Cerebral angiogram anteroposterior (A and B) and lateral (C and D) views in a patient with Moyamoya disease with narrowing of the middle cerebral artery, identify innate deep collaterals and leptomeningeal collaterals. Early arterial phase (A) and late arterial phase (B) show normal posterior cerebral artery (white arrow), stenosis involving the middle cerebral artery (black arrow), with deep collaterals arising from the anterior choroidal artery (red arrow), providing collateral flow to the MCA, which fills in a delayed fashion (black dotted arrow). Early arterial phase (C) demonstrates deep collaterals from the anterior choroidal artery (red arrow), providing collateral flow to the MCA, which fills in a delayed fashion (black dotted arrow). Late arterial phase (D) shows leptomeningeal collaterals (red dotted arrows) arising from branches of the anterior choroidal artery (white arrow), providing collateral flow to the distal portion of the pericallosal artery (blue arrow), which fills in a delayed fashion.

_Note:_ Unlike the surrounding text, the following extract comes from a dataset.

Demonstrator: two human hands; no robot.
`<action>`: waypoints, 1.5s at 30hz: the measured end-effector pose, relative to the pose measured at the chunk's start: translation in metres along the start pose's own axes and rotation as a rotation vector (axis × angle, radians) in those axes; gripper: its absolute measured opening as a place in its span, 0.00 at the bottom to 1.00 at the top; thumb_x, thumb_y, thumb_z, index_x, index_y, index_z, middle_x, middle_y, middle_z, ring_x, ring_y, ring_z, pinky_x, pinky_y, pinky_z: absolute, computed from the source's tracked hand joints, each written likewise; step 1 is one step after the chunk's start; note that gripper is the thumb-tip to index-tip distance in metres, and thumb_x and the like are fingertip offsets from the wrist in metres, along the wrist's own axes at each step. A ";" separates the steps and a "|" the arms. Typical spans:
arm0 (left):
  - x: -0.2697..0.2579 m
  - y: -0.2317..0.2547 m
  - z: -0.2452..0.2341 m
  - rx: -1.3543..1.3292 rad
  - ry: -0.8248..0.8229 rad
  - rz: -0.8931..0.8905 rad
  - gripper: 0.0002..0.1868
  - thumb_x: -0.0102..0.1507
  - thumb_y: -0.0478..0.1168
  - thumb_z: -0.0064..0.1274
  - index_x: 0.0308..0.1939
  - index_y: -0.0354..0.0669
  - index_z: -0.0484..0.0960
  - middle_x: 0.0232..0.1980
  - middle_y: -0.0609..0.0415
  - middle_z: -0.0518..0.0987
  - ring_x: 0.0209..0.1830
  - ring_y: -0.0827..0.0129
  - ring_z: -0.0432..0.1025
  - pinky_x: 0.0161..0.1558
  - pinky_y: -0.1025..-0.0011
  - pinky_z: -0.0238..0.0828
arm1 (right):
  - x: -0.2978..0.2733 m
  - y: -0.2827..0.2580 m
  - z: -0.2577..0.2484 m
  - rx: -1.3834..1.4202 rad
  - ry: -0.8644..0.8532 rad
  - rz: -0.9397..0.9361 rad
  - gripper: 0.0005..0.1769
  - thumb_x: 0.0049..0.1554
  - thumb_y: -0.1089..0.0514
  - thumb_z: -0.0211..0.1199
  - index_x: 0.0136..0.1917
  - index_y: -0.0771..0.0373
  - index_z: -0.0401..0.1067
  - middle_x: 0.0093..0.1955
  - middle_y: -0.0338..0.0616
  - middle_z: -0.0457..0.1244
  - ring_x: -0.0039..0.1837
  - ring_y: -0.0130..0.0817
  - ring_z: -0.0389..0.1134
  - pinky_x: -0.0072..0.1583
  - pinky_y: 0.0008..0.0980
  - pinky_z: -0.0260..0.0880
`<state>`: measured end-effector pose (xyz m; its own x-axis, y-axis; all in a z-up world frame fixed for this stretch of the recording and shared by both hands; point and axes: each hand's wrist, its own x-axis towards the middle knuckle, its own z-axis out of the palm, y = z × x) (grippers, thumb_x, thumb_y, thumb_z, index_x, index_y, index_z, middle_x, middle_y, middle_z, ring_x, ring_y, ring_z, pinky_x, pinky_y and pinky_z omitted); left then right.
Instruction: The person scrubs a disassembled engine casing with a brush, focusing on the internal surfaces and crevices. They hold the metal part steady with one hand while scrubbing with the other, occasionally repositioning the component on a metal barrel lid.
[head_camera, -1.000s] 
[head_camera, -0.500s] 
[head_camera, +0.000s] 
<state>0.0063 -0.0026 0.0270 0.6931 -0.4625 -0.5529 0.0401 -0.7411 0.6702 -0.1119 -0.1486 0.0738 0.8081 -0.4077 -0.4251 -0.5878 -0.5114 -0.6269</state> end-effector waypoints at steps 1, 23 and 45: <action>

Also visible are leptomeningeal collaterals (red dotted arrows) arising from posterior cerebral artery (white dotted arrow), supplying the distal portion of the callosomarginal artery (blue dotted arrow).

Fig 3.

Isolation of collaterals by dynamic delineation. Selected vessels are followed through the arterial phase of the digital subtraction angiograms to establish continuity of vessels. Vessels are traced and marked, excluding other overlapping or underlying vessels; then they are converted to a binary black and white image. A, Selective postoperative lateral external carotid artery injection. B, Branches of the superficial temporal artery traced and marked. C, Converted binary image.

Fig 4.

A 10,000-pixel-per-box grid is overlaid on the delineated vessels. The branching angioscore is defined as the total number of branching points within a single box. This is measured in all boxes within the grid containing portions of the delineated vessel, and the box with the highest branching angioscore is selected (highlighted in red). A, Innate collaterals. B, EDAS collaterals.

Fig 5.

The artery tortuosity index is measured by using the longest branch of the delineated vessel between 2 branching points. The artery tortuosity index is calculated by the quotient of the actual vessel length and the straight-line distance (red line) of a delineated vessel between 2 branching points. A, Innate collaterals. B, EDAS collaterals.

Fig 6.

Local connected fractal dimension of delineated vessels. The Fraclac plugin for ImageJ selects seed pixels and measures the total number of connected pixels within a predetermined square area. The process is repeated for increasing concentric areas, and the rate of change of connected pixels is used to calculate the LCFD. The process is repeated for each pixel of the delineated vessel. High connectivity is defined as LCFD ≥ 1.2.